The task: Look through the listing for the string "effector" and copy out every line that holds it.

Data section:
__________

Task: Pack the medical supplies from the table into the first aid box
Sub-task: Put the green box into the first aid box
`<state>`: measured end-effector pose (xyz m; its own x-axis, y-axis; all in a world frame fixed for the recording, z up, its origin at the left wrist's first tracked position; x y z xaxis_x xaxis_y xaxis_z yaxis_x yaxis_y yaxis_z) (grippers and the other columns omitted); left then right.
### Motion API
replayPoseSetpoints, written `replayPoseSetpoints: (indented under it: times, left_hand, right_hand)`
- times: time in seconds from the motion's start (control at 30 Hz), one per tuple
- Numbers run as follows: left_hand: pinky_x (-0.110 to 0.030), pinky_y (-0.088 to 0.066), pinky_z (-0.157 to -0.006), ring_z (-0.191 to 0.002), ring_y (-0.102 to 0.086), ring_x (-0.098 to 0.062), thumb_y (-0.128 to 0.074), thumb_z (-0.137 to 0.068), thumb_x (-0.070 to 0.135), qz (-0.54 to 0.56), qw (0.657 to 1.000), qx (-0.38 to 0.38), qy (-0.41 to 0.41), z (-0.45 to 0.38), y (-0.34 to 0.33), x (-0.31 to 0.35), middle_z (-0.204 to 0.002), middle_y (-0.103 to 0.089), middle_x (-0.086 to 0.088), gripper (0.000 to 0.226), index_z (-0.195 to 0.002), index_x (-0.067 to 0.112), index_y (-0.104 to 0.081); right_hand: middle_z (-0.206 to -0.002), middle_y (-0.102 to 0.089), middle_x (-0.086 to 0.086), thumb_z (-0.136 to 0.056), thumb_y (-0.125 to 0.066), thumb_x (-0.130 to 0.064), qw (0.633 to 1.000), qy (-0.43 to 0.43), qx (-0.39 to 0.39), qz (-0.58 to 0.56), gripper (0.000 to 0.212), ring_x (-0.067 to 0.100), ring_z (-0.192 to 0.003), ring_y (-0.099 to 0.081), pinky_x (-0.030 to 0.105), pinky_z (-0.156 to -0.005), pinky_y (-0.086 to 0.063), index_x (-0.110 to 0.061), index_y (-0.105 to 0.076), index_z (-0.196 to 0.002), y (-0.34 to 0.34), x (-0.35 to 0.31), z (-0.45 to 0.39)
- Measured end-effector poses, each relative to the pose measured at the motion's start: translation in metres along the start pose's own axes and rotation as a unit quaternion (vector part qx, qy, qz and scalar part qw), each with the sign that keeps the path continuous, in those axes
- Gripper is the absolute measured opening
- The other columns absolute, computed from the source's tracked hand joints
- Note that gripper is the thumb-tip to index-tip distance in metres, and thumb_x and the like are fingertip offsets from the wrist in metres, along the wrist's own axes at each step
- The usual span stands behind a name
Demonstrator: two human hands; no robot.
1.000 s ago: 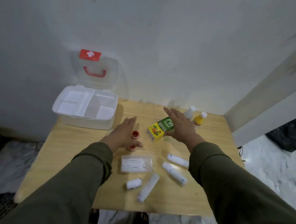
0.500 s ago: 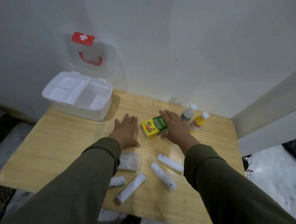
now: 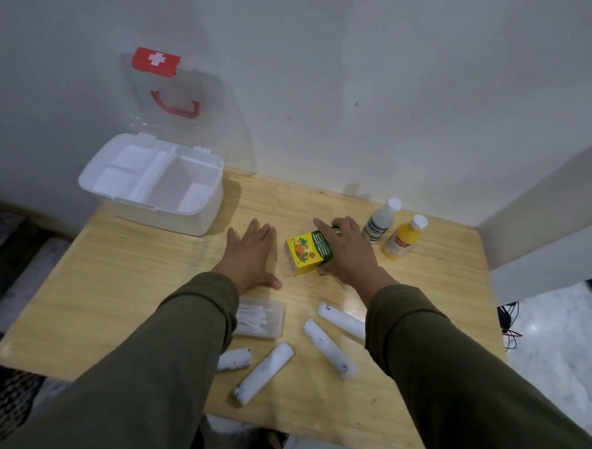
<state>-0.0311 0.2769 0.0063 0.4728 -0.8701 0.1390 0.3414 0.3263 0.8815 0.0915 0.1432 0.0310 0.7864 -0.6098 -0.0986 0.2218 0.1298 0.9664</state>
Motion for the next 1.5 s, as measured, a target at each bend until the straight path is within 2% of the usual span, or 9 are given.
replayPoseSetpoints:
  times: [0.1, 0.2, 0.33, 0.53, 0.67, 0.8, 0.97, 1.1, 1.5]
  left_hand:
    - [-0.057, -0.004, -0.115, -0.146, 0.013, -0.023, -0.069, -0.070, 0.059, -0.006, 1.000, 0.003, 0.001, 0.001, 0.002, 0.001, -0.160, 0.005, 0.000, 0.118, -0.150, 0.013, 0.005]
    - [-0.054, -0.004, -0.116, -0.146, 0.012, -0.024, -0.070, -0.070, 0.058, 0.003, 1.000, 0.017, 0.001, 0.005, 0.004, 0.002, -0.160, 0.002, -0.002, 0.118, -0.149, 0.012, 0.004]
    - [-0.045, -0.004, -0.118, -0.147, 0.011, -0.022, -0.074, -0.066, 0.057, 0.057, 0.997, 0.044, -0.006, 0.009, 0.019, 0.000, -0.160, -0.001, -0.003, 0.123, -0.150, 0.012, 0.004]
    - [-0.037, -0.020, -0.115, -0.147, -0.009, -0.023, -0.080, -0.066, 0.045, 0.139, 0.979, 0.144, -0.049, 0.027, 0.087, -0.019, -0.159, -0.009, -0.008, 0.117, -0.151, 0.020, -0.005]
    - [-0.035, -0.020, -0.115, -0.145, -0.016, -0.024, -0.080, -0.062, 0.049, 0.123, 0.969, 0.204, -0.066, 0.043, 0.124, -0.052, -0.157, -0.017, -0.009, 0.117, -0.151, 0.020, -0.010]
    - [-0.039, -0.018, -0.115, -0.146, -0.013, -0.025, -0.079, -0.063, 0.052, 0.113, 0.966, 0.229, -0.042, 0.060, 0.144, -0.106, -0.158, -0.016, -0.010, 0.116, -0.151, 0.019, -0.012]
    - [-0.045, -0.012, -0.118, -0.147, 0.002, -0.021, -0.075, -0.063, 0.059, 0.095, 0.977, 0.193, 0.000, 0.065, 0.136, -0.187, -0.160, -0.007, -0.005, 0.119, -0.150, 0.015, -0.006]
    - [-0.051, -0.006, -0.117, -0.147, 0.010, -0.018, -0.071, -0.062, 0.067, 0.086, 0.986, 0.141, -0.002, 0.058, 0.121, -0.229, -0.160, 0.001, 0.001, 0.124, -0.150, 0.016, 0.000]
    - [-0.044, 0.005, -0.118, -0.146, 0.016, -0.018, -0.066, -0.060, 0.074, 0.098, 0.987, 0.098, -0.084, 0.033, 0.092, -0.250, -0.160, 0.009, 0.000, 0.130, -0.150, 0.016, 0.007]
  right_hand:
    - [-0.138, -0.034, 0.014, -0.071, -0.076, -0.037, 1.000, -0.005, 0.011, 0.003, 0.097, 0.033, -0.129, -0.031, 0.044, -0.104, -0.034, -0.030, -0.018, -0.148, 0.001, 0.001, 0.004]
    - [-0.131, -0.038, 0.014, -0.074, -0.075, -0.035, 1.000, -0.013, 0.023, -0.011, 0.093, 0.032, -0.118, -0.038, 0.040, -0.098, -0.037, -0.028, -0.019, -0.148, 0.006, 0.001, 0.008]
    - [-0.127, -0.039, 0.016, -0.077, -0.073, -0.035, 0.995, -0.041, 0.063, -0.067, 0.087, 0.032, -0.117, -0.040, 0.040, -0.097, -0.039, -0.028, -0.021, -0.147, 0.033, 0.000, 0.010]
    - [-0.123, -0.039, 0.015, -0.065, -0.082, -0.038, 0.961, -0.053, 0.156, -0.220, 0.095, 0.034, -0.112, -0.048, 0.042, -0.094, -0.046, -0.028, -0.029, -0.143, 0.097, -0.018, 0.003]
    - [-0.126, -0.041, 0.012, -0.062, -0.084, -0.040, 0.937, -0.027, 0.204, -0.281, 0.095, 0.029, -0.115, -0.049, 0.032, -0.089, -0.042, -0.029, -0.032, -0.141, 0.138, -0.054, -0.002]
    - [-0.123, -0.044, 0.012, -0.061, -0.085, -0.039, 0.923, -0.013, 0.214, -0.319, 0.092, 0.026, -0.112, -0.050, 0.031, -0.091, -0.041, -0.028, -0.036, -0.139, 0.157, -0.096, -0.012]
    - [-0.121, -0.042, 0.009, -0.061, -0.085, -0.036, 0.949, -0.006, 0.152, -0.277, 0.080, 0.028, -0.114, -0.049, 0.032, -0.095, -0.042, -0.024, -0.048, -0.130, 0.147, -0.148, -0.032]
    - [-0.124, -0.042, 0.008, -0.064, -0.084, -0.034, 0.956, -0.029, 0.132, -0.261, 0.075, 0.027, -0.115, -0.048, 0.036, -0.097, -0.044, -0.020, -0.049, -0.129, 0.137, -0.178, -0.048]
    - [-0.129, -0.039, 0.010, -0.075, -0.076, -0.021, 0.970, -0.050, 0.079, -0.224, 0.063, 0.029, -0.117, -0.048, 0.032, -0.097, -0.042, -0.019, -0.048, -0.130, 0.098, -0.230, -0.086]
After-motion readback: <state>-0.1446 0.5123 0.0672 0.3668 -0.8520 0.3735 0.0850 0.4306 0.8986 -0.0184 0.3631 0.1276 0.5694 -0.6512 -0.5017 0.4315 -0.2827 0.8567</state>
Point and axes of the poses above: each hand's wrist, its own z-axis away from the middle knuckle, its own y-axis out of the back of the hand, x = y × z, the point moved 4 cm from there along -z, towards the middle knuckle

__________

Result for this exercise:
`<state>`: measured end-effector pose (xyz m; its own x-axis, y-axis; all in a world frame fixed for the recording, z up, its origin at the left wrist's first tracked position; x y z xaxis_x xaxis_y xaxis_z yaxis_x yaxis_y yaxis_z) (grippers and the other columns omitted); left then right.
- Measured end-effector poses, each relative to the pose measured at the motion's start: translation in metres along the start pose's own axes and rotation as a unit quaternion (vector part qx, qy, qz and scalar part qw), each with the sign that keeps the path continuous, in those axes

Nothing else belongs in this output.